Чем дальше шло время, болезни его умерялись. На моей памяти он, конечно, часто болел, но болезни уже не доминировали в его жизни. Болел он очень толково, относился к болезни как к некоему мероприятию, которое надо провести как можно разумнее. К самим болезням относился иронически, и в процессе их страха смерти у него как не бывало. По-настоящему боялся он лишь холода и ознобов. О своих болезнях говорил так:
«Чудно получается, с возрастом все меньше болею, к смерти, вероятно, совсем выздоровлю»
Он всячески боролся с мучившими его мыслями о смерти. Одной из форм борьбы было его постоянное стремление лишить это понятие его «исключительности», придать ему некую будничность, так сказать, «придрессировать» и, если так можно выразиться, сделать обиходно-домашним. Что из этого получилось, — думаю, что ничего хорошего получиться не могло. Шопенгауэровские чудища, которые сторожат выход из жизни, едва ли поддавались дрессировке, выходит, что дрессировал он самого себя, и мысли о смерти все неотступнее, хотя и обыденнее, стояли рядом с ним.
Он завидовал людям религиозным, но сам мало надеялся, что «Вера» придет к нему. Формально говоря, он был неверующий, но так было лишь в грубом приближении, он стремился к вере, но препятствием было интеллигентское воспитание, окружающий позитивизм и все, сопряженное с духом эпохи. На компромиссы он ни в чем не шел, он был открытым и откровенным перед самим собой и другими. В вопросе о религии он разделял участь людей своего поколения.
Чехов в письме Дягилеву пишет: «С недоумением поглядываю на всякого интеллигентного верующего».
Вокруг нашей семьи, особенно в моем детстве, чисто случайно было много религиозных философов. Эти люди были в общежитейском плане близкими друзьями моих родителей, но в вопросах религии дать папе ничего не могли. Я думаю, что их религиозность была для него подточена элементами профессионализма и публицистичности, а их философия была ему мало нужна.
Сталкиваясь вообще с верующими людьми, он всегда стремился извлечь из их мыслей что-то полезное, нужное для себя, но чаще всего наталкивался на стенку или малярное проповедничество.
Революция и большевизм швырнули русскую интеллигенцию в церковь, но с папой этого не получилось.
Мои жалкие попытки говорить с ним на эту тему успеха не имели, он спокойно до конца выслушивал все мои «за». Выслушав, говорил:
«Любопытно. Но для меня не годится».
И было явно, что ему моя болтовня даже «не любопытна».
У Бунина есть рассказ «В море», там приводится разговор двух людей, близких по возрасту и кругу к моему отцу. Один из героев говорит:
«Какая у таких, как мы с вами, может быть вера».
Очевидно, это вполне автобиографично, но едва ли тогда, в двадцатые годы, Бунин понимал, как страшна эта фраза. В ней слышится такая безнадежность неверия, какой у папы и в помине-то не было.

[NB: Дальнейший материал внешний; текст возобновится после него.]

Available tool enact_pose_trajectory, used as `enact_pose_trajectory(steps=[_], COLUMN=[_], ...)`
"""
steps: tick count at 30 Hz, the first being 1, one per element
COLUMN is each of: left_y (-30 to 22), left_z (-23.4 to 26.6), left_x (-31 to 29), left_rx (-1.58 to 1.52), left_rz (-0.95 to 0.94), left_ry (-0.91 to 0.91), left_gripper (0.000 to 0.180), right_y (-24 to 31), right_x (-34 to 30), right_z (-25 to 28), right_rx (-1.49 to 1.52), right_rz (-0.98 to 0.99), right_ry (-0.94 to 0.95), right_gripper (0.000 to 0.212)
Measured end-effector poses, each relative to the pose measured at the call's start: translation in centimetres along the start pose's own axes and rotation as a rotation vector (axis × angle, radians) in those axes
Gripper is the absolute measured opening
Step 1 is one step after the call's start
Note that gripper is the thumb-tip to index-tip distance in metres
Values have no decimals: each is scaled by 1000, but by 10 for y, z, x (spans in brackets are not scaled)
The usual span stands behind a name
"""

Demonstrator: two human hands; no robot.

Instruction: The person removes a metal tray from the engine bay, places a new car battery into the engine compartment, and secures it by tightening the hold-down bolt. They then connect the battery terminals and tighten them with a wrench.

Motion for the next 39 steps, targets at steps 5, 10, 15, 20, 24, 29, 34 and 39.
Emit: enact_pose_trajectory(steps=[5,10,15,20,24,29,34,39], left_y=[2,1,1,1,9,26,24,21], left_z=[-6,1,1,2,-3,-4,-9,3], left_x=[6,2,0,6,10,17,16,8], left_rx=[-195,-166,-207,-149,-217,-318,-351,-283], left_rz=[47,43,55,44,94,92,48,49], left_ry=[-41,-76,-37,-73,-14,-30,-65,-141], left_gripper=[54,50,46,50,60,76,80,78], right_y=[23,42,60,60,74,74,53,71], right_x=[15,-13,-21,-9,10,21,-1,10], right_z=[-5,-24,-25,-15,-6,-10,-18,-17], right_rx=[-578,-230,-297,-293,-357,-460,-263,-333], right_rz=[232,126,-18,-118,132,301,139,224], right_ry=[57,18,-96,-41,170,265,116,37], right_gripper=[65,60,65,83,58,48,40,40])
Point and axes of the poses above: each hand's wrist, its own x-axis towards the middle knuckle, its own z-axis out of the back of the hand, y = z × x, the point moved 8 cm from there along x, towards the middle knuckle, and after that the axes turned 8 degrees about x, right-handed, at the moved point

Папа все-таки надеялся обрести со временем веру и очень чувствовал, что без Бога голо и пусто и как-то уж очень нелепо на земле.
Вероятно, здесь уместна мысль столь чуждого папе Достоевского, что желание верить и не менее сильные сомнения в вере вполне могут уживаться вместе и что это уже и есть ВЕРА.
Умирал он от опухоли в головном мозгу, по происхождению раковой, умирал в течение трех месяцев, диагноз мы скрыли не только от него, но и от мамы. За время этого трехмесячного лежания у него постепенно отнялись рука, нога, затем и язык. Но душевные силы его не оставляли, он верил в жизнь, верил, что поправится и снова примется за свое дело. Рак, разрушивший его тело, до души добраться не смог. Мне, управляющему тогда всем этим медицинско-дипломатическим оркестром, приходилось изворачиваться и врать почти всем. И мне было и стыдно и страшно.